Greencore boss cashes in €450,000 of bonus shares
GREENCORE boss Patrick Coveney has cashed in shares worth more than €450,000 after being awarded them as part of a long-term bonus scheme.
Mr Coveney then sold 400,000 of the stock to "cover tax and other associated costs".
The sale means he now holds a little more than 1.8 million shares in Greencore with a nominal value of more than €2m.
Mr Coveney was not the only Greencore director to cash in shares. Diane Walker, who heads the company's Food to Go business, was awarded 241,996 shares, selling 125,838 of them.
The LTIP plan, which has now come into effect, will see a number of executives gain shares worth more than €2m between them if the company hits a variety of business targets.
Under the scheme, which will expire in 2015, Mr Coveney stands to earn a further 603,739 shares, while Ms Walker would be awarded 336,957 shares.
Chief financial officer Alan Williams is in line for 352,794 shares while company secretary Conor O'Leary can expect to be given 75,639.
The changes come a week after Greencore beat market expectations with very strong annual results.
For the 12 months to the end of September, profits climbed nearly 80pc to €44.1m on the back of turnover, which jumped to €1.44bn.
Growth was boosted by the company's decision to buy the UK sandwiches and desserts maker Uniq, which contributed about 45pc of the company's turnover during the year.
Shares in the company were up 1pc in London yesterday at 93 pence. The stock has surged 87pc in the past year, and has been boosted by the decision to drop its listing in Dublin in favour of gaining a full quote on the London market.
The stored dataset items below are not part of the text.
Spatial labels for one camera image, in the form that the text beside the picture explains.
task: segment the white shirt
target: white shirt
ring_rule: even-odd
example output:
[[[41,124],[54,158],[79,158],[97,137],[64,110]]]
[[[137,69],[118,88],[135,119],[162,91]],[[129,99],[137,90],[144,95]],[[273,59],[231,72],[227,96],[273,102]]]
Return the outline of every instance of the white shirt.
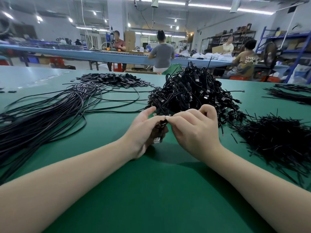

LTIPs and other forms of long-term bonus schemes have become increasingly popular as companies seek a way to motivate management beyond mere short-term goals. They often provide huge windfalls for executives, but only if a business hits targets over a period of several years, rather than every quarter or annually.
Owen Killian, the Irish head of Swiss baker Aryzta, took home more than €7m two years ago, largely as a result of the firm's LTIP. Aryzta's current LTIP carries tighter conditions on how the company grows.